* EXERCISE AIM *
Below are the records; restate all of them exactly.

* Dataset records *
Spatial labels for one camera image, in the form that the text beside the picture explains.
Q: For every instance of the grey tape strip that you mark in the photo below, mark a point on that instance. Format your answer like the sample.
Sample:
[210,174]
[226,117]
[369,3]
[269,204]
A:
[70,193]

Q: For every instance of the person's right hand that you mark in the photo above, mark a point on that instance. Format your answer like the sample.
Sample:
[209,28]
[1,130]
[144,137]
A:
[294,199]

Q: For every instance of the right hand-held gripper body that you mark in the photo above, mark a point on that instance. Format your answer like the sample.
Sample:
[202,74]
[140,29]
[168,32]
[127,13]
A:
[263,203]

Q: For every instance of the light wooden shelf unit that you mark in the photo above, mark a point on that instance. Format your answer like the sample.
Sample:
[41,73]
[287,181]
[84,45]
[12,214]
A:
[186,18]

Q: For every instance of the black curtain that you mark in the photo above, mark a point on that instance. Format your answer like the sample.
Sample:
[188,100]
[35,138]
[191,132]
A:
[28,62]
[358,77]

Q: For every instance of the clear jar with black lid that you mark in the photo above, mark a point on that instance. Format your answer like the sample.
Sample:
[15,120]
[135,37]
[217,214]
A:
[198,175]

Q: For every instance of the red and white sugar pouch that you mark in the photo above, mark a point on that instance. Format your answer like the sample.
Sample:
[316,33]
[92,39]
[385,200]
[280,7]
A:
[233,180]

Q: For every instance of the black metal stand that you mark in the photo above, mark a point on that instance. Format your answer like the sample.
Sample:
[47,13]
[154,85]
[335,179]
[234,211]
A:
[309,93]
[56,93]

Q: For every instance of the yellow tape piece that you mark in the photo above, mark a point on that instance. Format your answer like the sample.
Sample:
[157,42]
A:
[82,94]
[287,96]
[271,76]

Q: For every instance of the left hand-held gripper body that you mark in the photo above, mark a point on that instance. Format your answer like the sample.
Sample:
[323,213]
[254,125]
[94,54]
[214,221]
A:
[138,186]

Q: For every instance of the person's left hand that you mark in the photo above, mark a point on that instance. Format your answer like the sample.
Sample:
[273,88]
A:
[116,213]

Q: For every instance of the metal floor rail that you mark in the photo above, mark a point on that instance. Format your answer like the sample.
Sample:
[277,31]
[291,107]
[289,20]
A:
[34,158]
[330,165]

* ANSWER BOX *
Spatial labels for one camera image, in the form that the text beside the picture explains.
Q: For every instance of the grey tape strip that you mark in the photo below, mark a point on that instance. Format your answer like the sample.
Sample:
[210,174]
[226,117]
[369,3]
[269,204]
A:
[70,193]

Q: For every instance of the person's right hand that you mark in the photo above, mark a point on that instance. Format your answer like the sample.
Sample:
[209,28]
[1,130]
[144,137]
A:
[294,199]

Q: For every instance of the right hand-held gripper body that you mark in the photo above, mark a point on that instance. Format your answer like the sample.
Sample:
[202,74]
[140,29]
[168,32]
[127,13]
A:
[263,203]

Q: For every instance of the light wooden shelf unit that you mark in the photo above, mark a point on that instance. Format your answer like the sample.
Sample:
[41,73]
[287,181]
[84,45]
[12,214]
A:
[186,18]

Q: For every instance of the black curtain that you mark in the photo above, mark a point on that instance. Format your answer like the sample.
Sample:
[188,100]
[35,138]
[191,132]
A:
[28,62]
[358,77]

Q: For every instance of the clear jar with black lid that you mark in the photo above, mark a point on that instance. Format your answer like the sample.
Sample:
[15,120]
[135,37]
[217,214]
A:
[198,175]

Q: For every instance of the red and white sugar pouch that you mark in the photo above, mark a point on that instance. Format your answer like the sample.
Sample:
[316,33]
[92,39]
[385,200]
[280,7]
A:
[233,180]

Q: For every instance of the black metal stand that you mark in the photo above, mark a point on that instance. Format your answer like the sample.
Sample:
[47,13]
[154,85]
[335,179]
[234,211]
A:
[309,93]
[56,93]

Q: For every instance of the yellow tape piece that you mark in the photo above, mark a point on that instance. Format your answer like the sample.
Sample:
[157,42]
A:
[82,94]
[287,96]
[271,76]

Q: For every instance of the left hand-held gripper body that you mark in the photo above, mark a point on that instance. Format your answer like the sample.
Sample:
[323,213]
[254,125]
[94,54]
[214,221]
A:
[138,186]

Q: For every instance of the person's left hand that you mark in the photo above, mark a point on that instance. Format your answer like the sample.
Sample:
[273,88]
A:
[116,213]

Q: For every instance of the metal floor rail that you mark in the photo above, mark a point on that instance. Format your answer like the sample.
Sample:
[277,31]
[291,107]
[289,20]
A:
[34,158]
[330,165]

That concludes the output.